With ANZ apparently out of the way and with all the other major banks clearly feeling constrained by the Australian Competition and Consumer Commission’s recent decision to veto NAB’s bid for AXA Asia Pacific, KKR is almost looking like the only viable game in town for Perpetual.

And there should be no doubting that Perpetual’s size and positioning as one of the most dominant players in the high-net-worth financial advisory market will make its acquisition by a major private equity player a significant factor in the evolution of the financial planning industry over the next 18 months.

This is because while those in the wealth management business might ogle the client base owned by Perpetual Private Clients, it is broadly agreed that KKR’s interest in the company has more to do with its funds management business, led by Perpetual Equities head John Sevior.

Perhaps, too, the KKR bid is founded on a well-researched realisation that any disposal of Perpetual’s wealth management interests would garner keen interest among and rich rewards from companies keen to add premium high-net-worth investors to their client lists.

By almost any measure, Perpetual’s Private Clients division is one of the major jewels in what some have regarded as an increasingly ill-fitting crown, and a number of analysts have suggested that a successful bid would see KKR offloading the Private Wealth and Corporate Trust businesses.

If this were to be the case then not only would this garner significant interest from the major banks, it would also prompt interest among some of the larger non-bank institutions and aspirant financial planning dealer groups.

As little as three years ago, few would have considered Perpetual easy prey to the type of bid being mounted by KKR but, notwithstanding the company’s comparatively strong debt position, it suffered some heavy blows both entering and during the global financial crisis and recovery has been comparatively slow.

It was a measure of those blows that when the company filed its annual results to the Australian Securities Exchange in August it reported a 140 per cent increase in net profit after tax to $90.5 million — largely owed to the improved performance of its actively managed funds.

Within this improved performance Private Wealth Management recorded a 12 per cent increase in profit before tax to $32.6 million — a result that the company said had been helped by the acquisition during the previous 12 months of Grosvenor Financial Services and Fordham Business Advisors.

At the same time as the Perpetual Board mulls over the KKR bid and its next steps, the search for a new chief executive to succeed the retiring David Deverall continues — but those who have been contacted by head-hunters must be wondering about the wisdom of accepting the appointment.

Filling the Perpetual CEO position was never going to be easy given the relative size of the organisation and Australia’s geographic isolation from London and New York. The KKR bid and its fallout will only serve to complicate the issue and quite possibly dissuade some of the better candidates.

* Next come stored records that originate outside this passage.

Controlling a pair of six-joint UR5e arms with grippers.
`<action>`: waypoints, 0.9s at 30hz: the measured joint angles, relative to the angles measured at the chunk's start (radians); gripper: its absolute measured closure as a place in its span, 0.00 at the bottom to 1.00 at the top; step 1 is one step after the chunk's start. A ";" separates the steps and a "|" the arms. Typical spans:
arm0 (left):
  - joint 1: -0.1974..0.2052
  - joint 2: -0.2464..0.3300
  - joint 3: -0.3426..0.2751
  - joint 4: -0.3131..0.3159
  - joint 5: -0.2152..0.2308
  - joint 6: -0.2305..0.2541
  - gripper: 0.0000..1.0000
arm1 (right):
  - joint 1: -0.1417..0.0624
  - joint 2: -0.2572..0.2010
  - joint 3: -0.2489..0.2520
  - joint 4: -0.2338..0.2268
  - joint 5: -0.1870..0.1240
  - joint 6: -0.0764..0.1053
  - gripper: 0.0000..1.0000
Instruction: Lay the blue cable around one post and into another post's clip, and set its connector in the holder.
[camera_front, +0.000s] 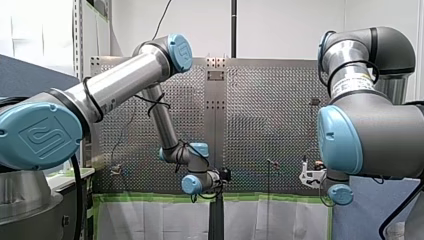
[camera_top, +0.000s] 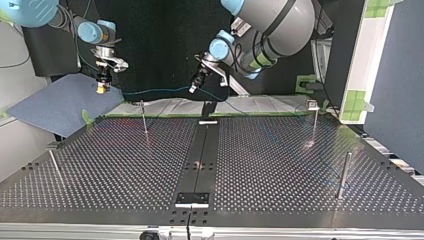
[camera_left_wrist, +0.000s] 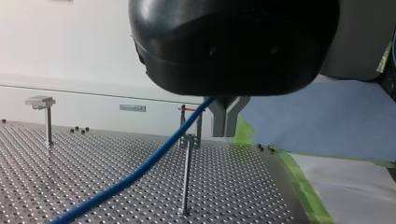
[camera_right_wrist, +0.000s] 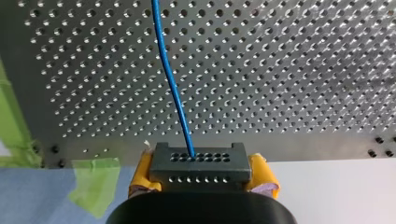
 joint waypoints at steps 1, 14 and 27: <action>-0.003 0.000 0.005 -0.001 0.000 -0.001 1.00 | -0.003 0.000 -0.005 0.002 -0.006 0.000 0.79; -0.023 -0.042 0.064 -0.043 0.003 0.000 1.00 | -0.032 0.001 -0.054 0.033 -0.105 0.017 0.79; -0.035 -0.064 0.110 -0.072 0.009 0.004 1.00 | -0.060 0.002 -0.072 0.038 -0.144 0.037 0.76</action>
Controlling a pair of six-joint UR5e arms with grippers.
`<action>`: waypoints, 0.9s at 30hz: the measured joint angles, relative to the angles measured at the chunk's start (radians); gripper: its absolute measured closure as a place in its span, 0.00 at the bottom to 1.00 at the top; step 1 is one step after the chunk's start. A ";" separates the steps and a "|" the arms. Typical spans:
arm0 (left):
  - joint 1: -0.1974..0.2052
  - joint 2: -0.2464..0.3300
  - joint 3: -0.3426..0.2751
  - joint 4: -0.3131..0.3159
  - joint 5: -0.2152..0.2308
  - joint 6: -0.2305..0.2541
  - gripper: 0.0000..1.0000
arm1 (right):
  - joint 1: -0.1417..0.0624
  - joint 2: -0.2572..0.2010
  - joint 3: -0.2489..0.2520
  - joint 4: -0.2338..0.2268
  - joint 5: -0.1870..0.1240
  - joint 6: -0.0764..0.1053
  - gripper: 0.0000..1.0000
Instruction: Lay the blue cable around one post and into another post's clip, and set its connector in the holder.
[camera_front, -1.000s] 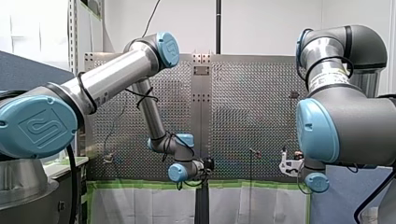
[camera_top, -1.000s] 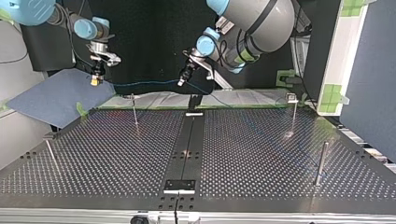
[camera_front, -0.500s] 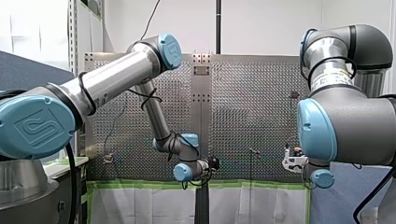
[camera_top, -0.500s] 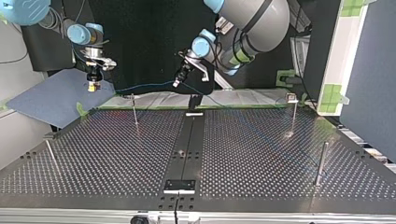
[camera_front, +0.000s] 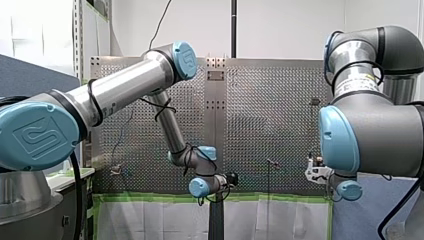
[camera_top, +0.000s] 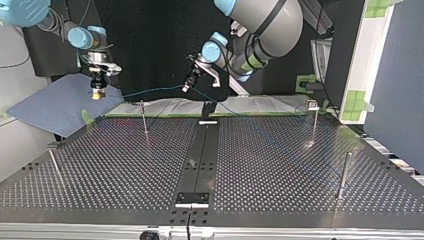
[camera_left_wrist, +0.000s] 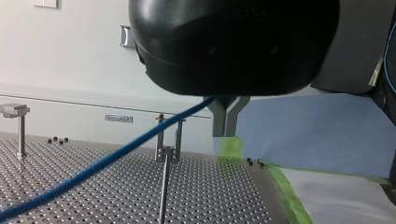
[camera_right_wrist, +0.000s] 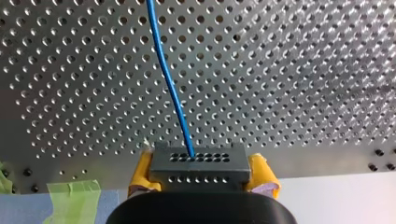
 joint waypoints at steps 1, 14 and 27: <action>-0.001 0.000 0.003 -0.003 0.000 0.000 1.00 | -0.003 0.000 -0.001 0.000 -0.001 0.001 0.76; -0.005 0.000 0.020 -0.015 -0.017 -0.005 1.00 | -0.033 0.003 -0.005 0.000 -0.029 0.012 0.76; 0.007 -0.001 0.075 -0.041 -0.036 -0.026 1.00 | -0.034 0.006 -0.009 -0.003 -0.052 0.012 0.76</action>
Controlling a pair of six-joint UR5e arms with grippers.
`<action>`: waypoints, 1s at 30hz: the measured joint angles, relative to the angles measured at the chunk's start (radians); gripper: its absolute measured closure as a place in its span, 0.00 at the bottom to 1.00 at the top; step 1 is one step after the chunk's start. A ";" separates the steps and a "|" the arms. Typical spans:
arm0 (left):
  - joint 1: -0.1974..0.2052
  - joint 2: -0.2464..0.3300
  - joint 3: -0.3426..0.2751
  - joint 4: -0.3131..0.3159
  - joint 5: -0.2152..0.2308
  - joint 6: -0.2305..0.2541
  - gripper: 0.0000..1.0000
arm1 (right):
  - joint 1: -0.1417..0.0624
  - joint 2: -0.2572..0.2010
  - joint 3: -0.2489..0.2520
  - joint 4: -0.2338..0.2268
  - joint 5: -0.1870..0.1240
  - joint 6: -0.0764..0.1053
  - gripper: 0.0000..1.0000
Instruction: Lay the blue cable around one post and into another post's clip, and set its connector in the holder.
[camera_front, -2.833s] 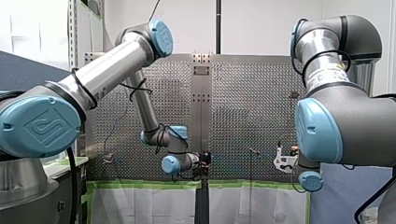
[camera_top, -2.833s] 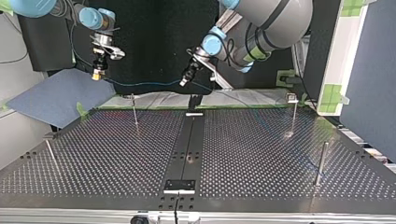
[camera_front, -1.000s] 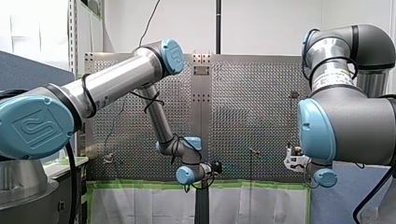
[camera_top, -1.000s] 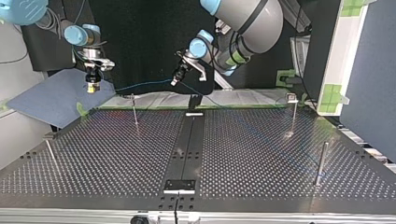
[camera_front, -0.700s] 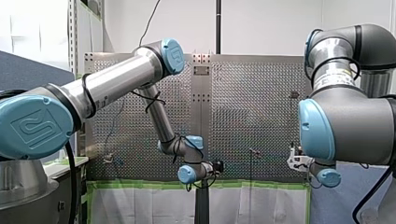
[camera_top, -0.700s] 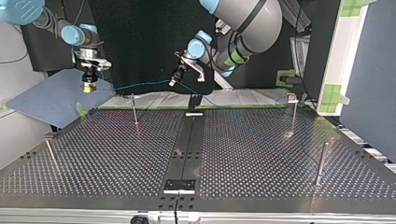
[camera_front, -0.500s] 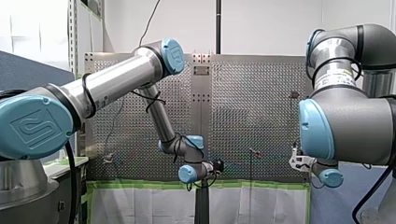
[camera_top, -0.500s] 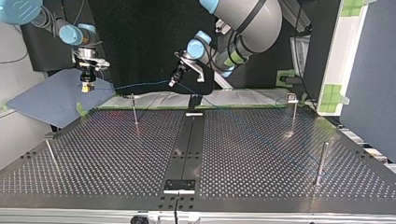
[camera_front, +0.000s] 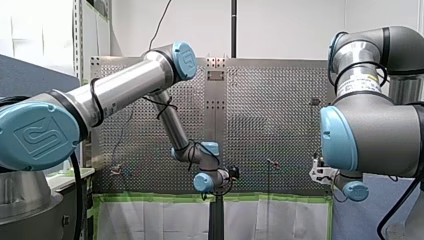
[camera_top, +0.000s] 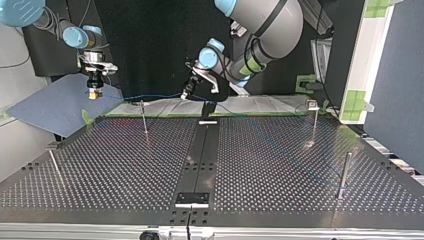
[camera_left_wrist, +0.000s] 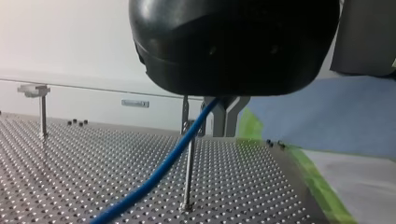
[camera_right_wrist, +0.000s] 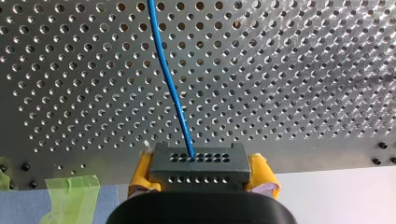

In circumstances where investment funds are regarded as only being as good as the teams running them, many commentators have suggested that Sevior’s view of the KKR bid might ultimately prove pivotal.

However, those with long enough memories will recall that Sevior was far from hostile to KKR and private equity bids in general when he was commenting on KKR’s bid with Pacific Equity Partners for big retailer Coles back in 2007.

At that time, Sevior was quoted as saying that his firm did not discriminate between private equity and other deals when it came to major takeovers.

“We are indifferent and we can’t afford not to be dealing with private equity,” he said. “Our duty to our clients is to maximise their returns.”

KKR became famous as a centrepiece of the 1993 movie Barbarians at the Gate, based on the leveraged buy-out of Nabisco. In 2010 the ‘barbarians’ are rattling Perpetual’s gate and there will be plenty of players hoping for a share of any wealth management plunder.